「もっと思い通りに動いてほしい!」と思ったそこのあなたへ

誰かに「もっと思い通りに動いてほしい」と思うことがあったとする。
そのときの自分はたいていの場合において非常に欲張りである。それも一方的に。

自分がこれまでに経験してきたことや自分の志向性についてきちんと共有しないうちから、「なぜわかってくれないんだ」なんて気持ちがむくむくと膨れ上がってくる。 説明していないのだから、分かってもらえなくて普通だというのに。あるいは、自分が逆の立場だったとき一度聞いただけですべて理解し、いついかなるときもそれを忘れないことなど不可能であることを知っているというのに。

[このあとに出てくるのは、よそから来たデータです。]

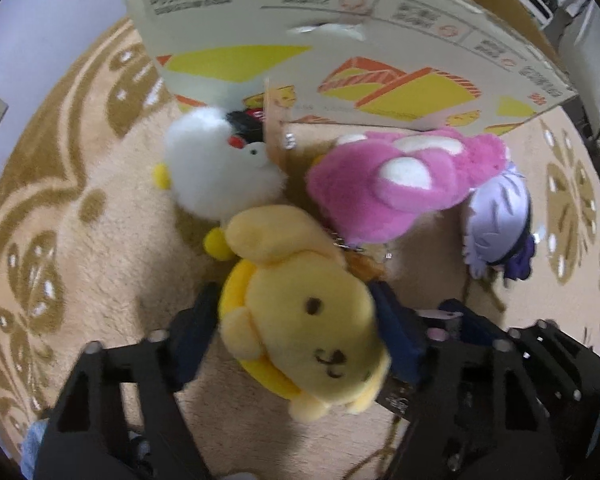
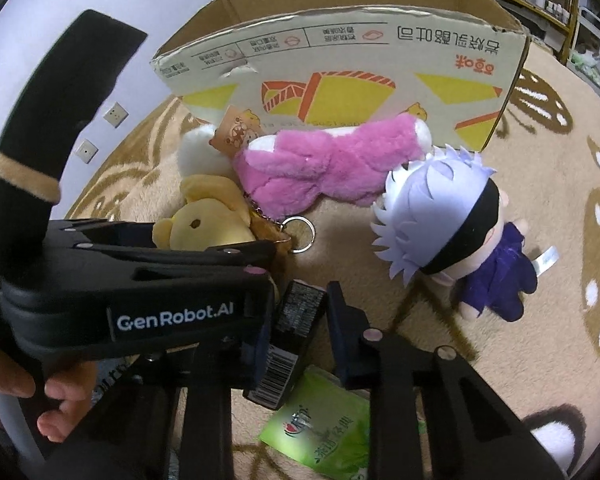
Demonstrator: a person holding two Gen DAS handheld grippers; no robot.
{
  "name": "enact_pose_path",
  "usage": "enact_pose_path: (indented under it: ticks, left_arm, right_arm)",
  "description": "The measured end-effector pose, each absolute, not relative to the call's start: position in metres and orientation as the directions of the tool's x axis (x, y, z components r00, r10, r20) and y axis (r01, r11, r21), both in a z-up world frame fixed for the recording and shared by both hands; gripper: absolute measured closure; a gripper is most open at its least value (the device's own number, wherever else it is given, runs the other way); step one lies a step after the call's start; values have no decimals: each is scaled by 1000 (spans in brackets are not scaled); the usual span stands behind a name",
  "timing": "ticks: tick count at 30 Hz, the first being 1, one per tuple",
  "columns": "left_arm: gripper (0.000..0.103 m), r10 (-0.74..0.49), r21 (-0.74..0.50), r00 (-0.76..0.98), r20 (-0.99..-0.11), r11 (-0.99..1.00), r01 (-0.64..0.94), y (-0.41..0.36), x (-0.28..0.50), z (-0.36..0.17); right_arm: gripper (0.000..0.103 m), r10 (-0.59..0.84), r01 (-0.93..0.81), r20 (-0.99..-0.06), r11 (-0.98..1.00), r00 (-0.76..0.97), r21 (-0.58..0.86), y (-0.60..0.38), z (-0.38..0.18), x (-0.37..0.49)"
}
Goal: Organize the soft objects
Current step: 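Grasp the yellow dog plush with the left tool while the right tool grasps the black carton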
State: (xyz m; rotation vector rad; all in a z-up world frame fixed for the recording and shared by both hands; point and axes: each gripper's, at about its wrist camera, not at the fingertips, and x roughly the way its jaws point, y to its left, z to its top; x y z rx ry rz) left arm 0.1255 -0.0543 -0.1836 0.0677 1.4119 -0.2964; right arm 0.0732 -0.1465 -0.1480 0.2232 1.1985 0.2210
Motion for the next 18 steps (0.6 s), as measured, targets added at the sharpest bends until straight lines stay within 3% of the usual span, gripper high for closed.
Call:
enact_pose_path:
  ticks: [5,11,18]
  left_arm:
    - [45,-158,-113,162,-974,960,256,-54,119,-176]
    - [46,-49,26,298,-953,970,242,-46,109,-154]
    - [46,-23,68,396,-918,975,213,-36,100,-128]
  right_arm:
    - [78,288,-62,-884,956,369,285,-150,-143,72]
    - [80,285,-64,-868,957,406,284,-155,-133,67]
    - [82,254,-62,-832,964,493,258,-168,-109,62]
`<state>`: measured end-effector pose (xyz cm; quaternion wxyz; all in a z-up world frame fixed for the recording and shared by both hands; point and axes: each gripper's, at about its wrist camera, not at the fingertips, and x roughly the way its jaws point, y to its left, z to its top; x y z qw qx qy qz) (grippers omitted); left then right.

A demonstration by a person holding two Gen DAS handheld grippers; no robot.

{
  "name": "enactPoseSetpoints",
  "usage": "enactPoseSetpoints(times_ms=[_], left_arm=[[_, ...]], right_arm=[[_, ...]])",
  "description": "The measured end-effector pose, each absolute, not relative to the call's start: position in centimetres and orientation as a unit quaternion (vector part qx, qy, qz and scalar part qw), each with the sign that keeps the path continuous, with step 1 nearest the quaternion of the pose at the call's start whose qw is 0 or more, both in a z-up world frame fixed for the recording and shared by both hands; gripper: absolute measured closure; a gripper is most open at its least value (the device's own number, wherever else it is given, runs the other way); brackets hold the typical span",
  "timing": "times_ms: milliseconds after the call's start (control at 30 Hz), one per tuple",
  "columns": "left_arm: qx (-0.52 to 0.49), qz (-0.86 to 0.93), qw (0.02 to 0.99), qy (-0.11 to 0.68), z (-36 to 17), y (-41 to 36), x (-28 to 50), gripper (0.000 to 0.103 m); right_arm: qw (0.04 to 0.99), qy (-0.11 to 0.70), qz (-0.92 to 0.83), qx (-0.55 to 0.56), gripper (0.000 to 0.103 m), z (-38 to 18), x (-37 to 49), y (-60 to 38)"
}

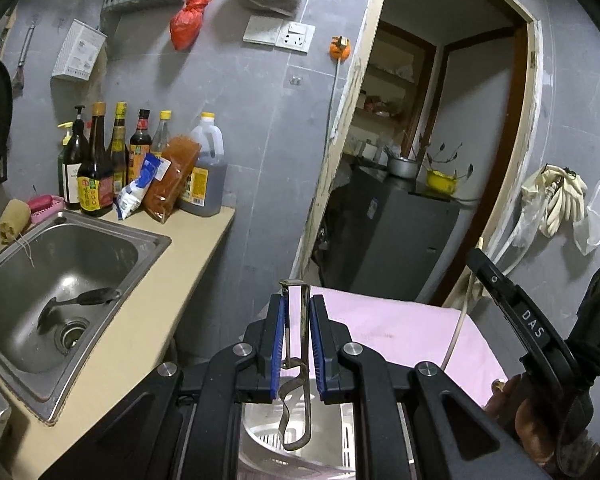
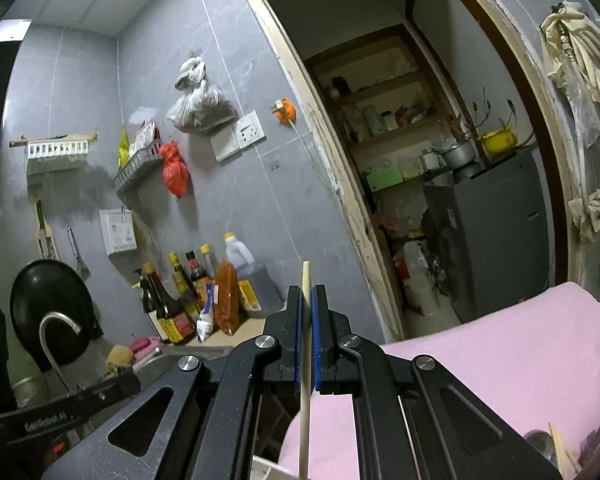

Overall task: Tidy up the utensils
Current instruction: 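Carry both items over the white caddy and open both tools to drop them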

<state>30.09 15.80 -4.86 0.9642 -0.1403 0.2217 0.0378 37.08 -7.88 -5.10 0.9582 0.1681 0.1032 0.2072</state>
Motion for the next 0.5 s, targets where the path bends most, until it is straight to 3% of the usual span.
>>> enactPoseSetpoints(times_ms=[100,200,300,433,500], left_arm=[[-0.141,0.032,0.963,0.228,-4.9,15.7,30.0,0.09],[-0.134,0.027,0.959,0.247,-4.9,15.3,30.0,0.089],[-0.135,0.024,0.957,0.254,-4.6,15.0,29.7,0.079],[-0.142,0.025,0.958,0.249,-3.7,14.4,29.0,0.057],[-0.146,0.024,0.959,0.241,-2.9,13.7,28.5,0.05]], right_arm=[[0.957,0.122,0.211,0.159,0.092,-5.2,36.7,-8.2],[0.954,0.138,0.212,0.164,0.063,-5.4,36.3,-8.9],[0.951,0.147,0.211,0.171,0.062,-5.3,36.1,-9.8],[0.951,0.152,0.208,0.171,0.062,-4.3,35.1,-11.5],[0.953,0.153,0.203,0.166,0.055,-3.7,34.6,-12.3]])
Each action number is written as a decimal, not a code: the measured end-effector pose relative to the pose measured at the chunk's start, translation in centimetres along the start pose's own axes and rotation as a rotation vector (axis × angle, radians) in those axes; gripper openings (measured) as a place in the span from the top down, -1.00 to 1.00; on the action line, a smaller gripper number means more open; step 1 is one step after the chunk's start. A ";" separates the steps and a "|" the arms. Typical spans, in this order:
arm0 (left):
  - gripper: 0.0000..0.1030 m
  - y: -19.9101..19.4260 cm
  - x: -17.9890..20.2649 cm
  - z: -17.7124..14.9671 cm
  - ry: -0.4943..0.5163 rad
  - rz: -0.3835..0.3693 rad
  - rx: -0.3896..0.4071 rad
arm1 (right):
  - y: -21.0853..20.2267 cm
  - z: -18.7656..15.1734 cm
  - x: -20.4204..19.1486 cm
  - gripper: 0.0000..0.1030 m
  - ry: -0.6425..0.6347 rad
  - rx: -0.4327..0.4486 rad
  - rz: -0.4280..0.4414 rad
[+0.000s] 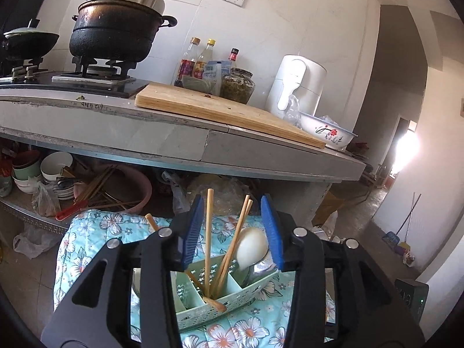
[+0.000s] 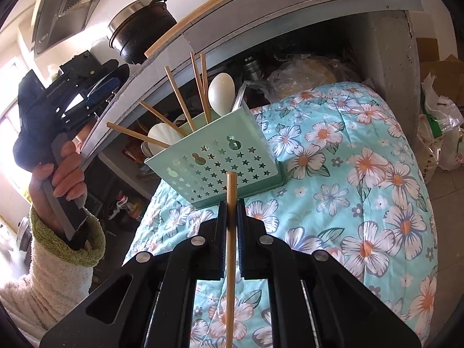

では、「思い通りに動いてほしい」と感じたときどうすればいいのか。

まず、最初は自分が相手に求める行動をとらえるところから始めるのがいいと思う。 そして、それが発生する確率を上げるための自らの振る舞いとは何か、を考えるのだ。

例えば、部下にもっと主体性をもった行動をしてもらいたかったとする。 その場合、起こってほしい最初の行動はどんなものかを私なりにとらえてみると、 「こういうのを試してみるのはどうですか?」 「これをやってみたいんですけど、いいですか?」 と相談をされることだったりする。

では、これが起きるためにどんな行動が必要か考えてみると、 「去年よりも商品Aの売れ行きがよくない。競合の商品Bは去年よりもむしろ好調らしい。原因はなんだろう?」 と問いかけてみること、なんかが思い浮かんでくる。

情報を与え、自分もわからずに困っていることを打ち明け、一緒に原因を探してみよう、と互いに協力する姿勢をもつことが大事かな、と思える。そのとき自分はとても冷静な気持ちでそれを言える。 決して「商品Aの昨対比を見たら売上の調子が悪いことは明白なんだから、指示待ちになるんじゃなくて、自分たちでも対策考えてよ」と叱るのが一番よい、とはまったく思わない。

だがしかし。現実にはこれをやってしまう場合がしばしばある。 自分はこれだけ危機感を感じて「何かしないといけない・・!」と焦っているのに、部下はその感情をわかっていないと(決めつけて)腹が立ち、怒りのままに「それくらいわかるだろう!」というテンションでギャンギャンと吠える始末。

そうならないための処方箋が、「起こってほしい最初の行動をとらえる」である。 ポイントは「最初の行動」であり、「最終系の行動」ではないところだ。理想が高いことはけっこうだが、それが高ければ高いほど現実とのギャップは大きい。素直に考えれば、それが埋まるまでの時間と労力は大きいのが当然のことだ。高い理想を掲げてよいのは、時間や労力にも高いコストが発生することを覚悟できる人間だけである。安易に安く高いものを手に入れようとしてはいけない。高価なものを手に入れるためには、それ相応の対価を支払わなければいけないのが摂理だったはずだ。

しかしながら、常にその高い対価を用意できるわけではない。というするならば、まずは「起こってほしい最初の行動をとらえ」て、それが発生するところから小さく始めてみることが、大切だったりするのである。